Sunday, 15 June 2014

Self-paced Introduction to QGIS and more on DEM segmentation

I have seen recently there is a self-paced course on QGIS from the  FOSS4Geo Academy . It is hosted on the open source Canvas Learning Network.

There are two modules so far, an introductory one, and a cartography one, with more coming soon.

Following on from my last post, here is the topography of the British Isles segmented using RSGISLib using a minimum object size of 65536 pixels.

This probably isn't a useful approach, since it took the computer about 9 hours to do this. I expect it is better to use smaller objects and aggregate them at the classification stage.

Here the mean segments are colourised using yellow for slope, and blue for elevation with a gaussian stretch as before.


 And here are the segments with a random colourisation.


Using a higher resolution (5m) DEM for mid-Wales, around the Aberystwyth, Dyfi estuary and Pumlumon area, aggregating to at least 1024 pixels (that is equivalent to a 160x160m square):



Saturday, 14 June 2014

Object-based segmentation of topography with RSGISLib

The RSGISLib (Remote Sensing and GIS) Python library written by Pete Bunting and Daniel Clewley provides a number of features, among them segmentation of images to objects.

This can not only be applied to what one conventionally thinks of as images, but also topographic layers. I thought I'd practice this on Earth first before trying to do this for Mars as I will be for my dissertation.

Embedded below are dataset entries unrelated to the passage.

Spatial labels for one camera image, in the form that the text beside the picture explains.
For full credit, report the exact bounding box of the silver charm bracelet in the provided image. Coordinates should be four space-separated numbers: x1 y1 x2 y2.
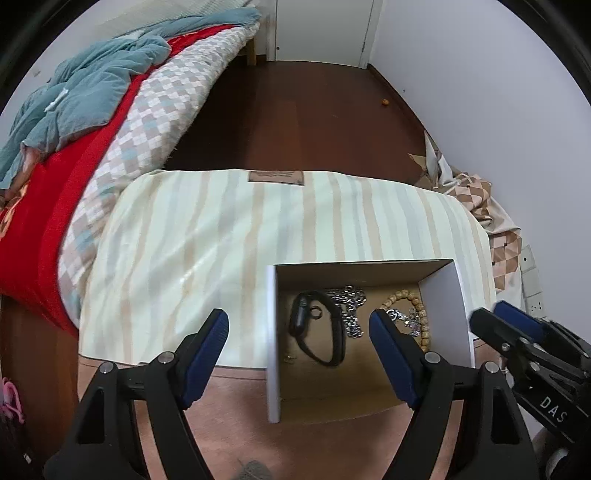
388 308 422 337

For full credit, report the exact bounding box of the beige checkered cloth pile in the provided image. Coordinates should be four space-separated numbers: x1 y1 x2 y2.
409 131 525 291

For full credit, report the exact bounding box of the white door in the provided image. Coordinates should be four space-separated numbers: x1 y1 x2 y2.
268 0 384 70

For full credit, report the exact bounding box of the checkered bed sheet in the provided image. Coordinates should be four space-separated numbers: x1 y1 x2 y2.
58 23 262 324

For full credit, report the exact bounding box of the silver chain bracelet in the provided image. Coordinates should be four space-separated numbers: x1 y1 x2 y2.
325 285 370 339

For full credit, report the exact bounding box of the white cardboard box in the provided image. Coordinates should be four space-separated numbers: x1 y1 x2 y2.
265 258 476 424

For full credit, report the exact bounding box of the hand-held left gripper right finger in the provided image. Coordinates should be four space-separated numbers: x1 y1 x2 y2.
368 308 541 480

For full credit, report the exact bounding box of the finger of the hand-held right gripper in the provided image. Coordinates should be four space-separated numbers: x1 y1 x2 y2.
470 308 527 365
493 300 555 340

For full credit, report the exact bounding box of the pink and striped table cloth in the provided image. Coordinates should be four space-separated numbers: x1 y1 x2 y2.
76 168 497 480

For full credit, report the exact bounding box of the pink cloth item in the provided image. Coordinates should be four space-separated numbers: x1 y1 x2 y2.
0 376 26 423

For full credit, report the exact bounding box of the white wall socket strip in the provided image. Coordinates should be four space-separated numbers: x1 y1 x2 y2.
519 247 548 319

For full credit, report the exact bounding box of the black smart band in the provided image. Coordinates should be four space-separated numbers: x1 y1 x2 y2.
289 290 347 367

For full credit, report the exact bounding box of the blue-grey quilt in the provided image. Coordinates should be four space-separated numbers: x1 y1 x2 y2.
0 7 262 190

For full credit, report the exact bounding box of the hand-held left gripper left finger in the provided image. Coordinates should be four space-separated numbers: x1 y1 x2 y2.
44 308 230 480

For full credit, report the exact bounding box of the wooden bead bracelet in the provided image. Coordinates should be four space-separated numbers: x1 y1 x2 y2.
381 288 432 354

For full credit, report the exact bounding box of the red blanket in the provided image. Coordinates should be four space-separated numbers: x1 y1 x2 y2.
0 25 232 340

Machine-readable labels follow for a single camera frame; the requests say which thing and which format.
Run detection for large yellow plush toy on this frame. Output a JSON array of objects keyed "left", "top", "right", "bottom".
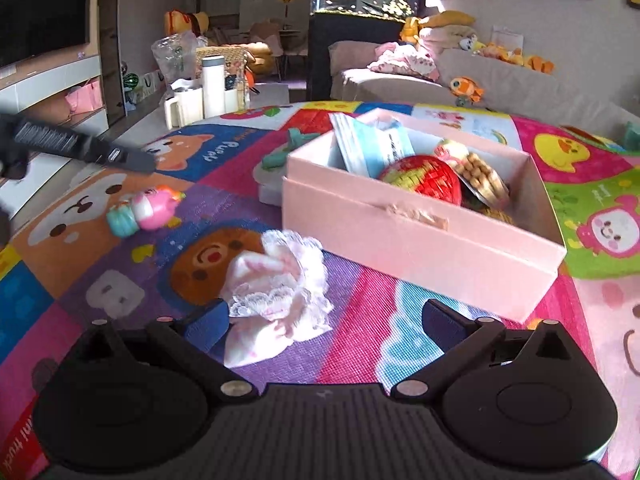
[{"left": 163, "top": 8, "right": 211, "bottom": 39}]

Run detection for pink clothes pile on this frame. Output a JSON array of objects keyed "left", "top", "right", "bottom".
[{"left": 367, "top": 42, "right": 442, "bottom": 82}]

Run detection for clear plastic bag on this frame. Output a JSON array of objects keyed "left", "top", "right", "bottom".
[{"left": 151, "top": 29, "right": 209, "bottom": 84}]

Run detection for beige sofa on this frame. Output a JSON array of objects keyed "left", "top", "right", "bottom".
[{"left": 328, "top": 40, "right": 640, "bottom": 142}]

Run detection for white shopping bag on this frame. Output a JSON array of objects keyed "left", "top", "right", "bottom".
[{"left": 134, "top": 72, "right": 167, "bottom": 107}]

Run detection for green toy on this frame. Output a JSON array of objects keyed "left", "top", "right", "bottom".
[{"left": 263, "top": 127, "right": 322, "bottom": 171}]

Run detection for orange fish plush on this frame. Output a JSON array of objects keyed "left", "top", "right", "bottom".
[{"left": 448, "top": 76, "right": 486, "bottom": 103}]

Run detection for pink paper bag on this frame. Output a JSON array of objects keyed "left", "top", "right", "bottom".
[{"left": 64, "top": 82, "right": 104, "bottom": 114}]

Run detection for printed beige box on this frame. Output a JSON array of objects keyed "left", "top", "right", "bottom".
[{"left": 194, "top": 45, "right": 252, "bottom": 112}]

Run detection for beige dining chair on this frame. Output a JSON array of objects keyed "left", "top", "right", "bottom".
[{"left": 249, "top": 19, "right": 309, "bottom": 82}]

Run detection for grey tray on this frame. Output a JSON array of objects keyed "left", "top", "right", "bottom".
[{"left": 252, "top": 159, "right": 292, "bottom": 206}]

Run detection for brown plush toy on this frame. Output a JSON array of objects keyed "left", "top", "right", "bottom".
[{"left": 247, "top": 42, "right": 277, "bottom": 77}]

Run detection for pink cardboard box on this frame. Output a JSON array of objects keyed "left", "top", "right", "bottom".
[{"left": 281, "top": 107, "right": 568, "bottom": 325}]

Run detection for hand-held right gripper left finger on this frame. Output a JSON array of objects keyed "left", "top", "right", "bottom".
[{"left": 60, "top": 298, "right": 258, "bottom": 401}]

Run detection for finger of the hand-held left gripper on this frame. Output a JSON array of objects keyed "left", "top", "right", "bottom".
[{"left": 0, "top": 112, "right": 157, "bottom": 176}]

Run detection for white lace cloth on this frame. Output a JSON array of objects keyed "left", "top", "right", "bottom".
[{"left": 223, "top": 229, "right": 335, "bottom": 369}]

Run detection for white media cabinet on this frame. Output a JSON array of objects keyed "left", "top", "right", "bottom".
[{"left": 0, "top": 54, "right": 112, "bottom": 213}]

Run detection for yellow duck plush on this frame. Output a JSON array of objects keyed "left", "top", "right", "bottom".
[{"left": 399, "top": 15, "right": 424, "bottom": 44}]

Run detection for yellow pillow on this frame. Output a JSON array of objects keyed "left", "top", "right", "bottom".
[{"left": 417, "top": 10, "right": 477, "bottom": 29}]

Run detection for row of yellow plush toys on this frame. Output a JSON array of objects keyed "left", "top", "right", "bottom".
[{"left": 479, "top": 42, "right": 557, "bottom": 76}]

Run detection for black fish tank cabinet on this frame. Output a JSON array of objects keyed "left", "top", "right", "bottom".
[{"left": 305, "top": 10, "right": 422, "bottom": 102}]

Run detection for red woven strawberry pouch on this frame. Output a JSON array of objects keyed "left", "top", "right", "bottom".
[{"left": 377, "top": 155, "right": 464, "bottom": 207}]

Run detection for black television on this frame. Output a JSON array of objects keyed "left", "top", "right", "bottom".
[{"left": 0, "top": 0, "right": 99, "bottom": 69}]

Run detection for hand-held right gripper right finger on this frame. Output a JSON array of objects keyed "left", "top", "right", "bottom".
[{"left": 390, "top": 298, "right": 586, "bottom": 401}]

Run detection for white pitcher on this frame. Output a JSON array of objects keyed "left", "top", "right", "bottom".
[{"left": 163, "top": 80, "right": 205, "bottom": 130}]

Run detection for pink toy figure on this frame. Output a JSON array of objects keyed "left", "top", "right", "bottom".
[{"left": 106, "top": 184, "right": 187, "bottom": 238}]

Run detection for white thermos bottle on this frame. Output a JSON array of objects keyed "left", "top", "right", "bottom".
[{"left": 200, "top": 54, "right": 227, "bottom": 119}]

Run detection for biscuit snack packet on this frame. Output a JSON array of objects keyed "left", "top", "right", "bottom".
[{"left": 433, "top": 138, "right": 512, "bottom": 212}]

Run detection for pink pillow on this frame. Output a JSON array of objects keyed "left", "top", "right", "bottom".
[{"left": 417, "top": 25, "right": 477, "bottom": 52}]

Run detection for colourful cartoon play mat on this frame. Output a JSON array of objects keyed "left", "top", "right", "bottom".
[{"left": 0, "top": 100, "right": 640, "bottom": 480}]

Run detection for blue white tissue packet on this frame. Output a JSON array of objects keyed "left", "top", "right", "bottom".
[{"left": 329, "top": 112, "right": 417, "bottom": 180}]

Using Space Shuttle Radar data (freely available - I got it via the program Viking) I obtained the elevation of the British Isles (excluding Shetland) and using GDAL via QGIS and the command line, created slope and aspect layers. I then transformed the aspect to remove the discontinuity at 360-0 deg, using degrees from N, so that 180 is south facing, east and west are both 90 etc.

Using RSGISLib it is possible to segment to objects. Here I show some results of doing so, using a layerstacked image with elevation, slope and angle from N. I have set the minimum connected object size to 1000 pixels. With the topographic data gridded at 73m, this means objects about 5.5 sq. km or larger.


Visualisation is a gaussian stretch in TuiView, setting red to aspect, green to slope, and blue to elevation, showing mean values for each segment.



Now I show a few of the actual segments without the values, with colours assigned in RSGISLib for visualisation. It is possible to populate a Raster Attribute Table to add data to the segments for a land cover classification.

From the Isles of Scilly to the Isle of Wight:
Wales, and central England.
 Zooming in to mid Wales:

By changing the object size, it is possible to do this at different scales. This is part of the segmentation for a minimum object size of 16384 pixels (that is about 89 sq. km) equivalent to a square 9.5km a side:

The thing that makes geospatial data interesting is how what you see in it changes depending on what scale you look at it and how you visualise it.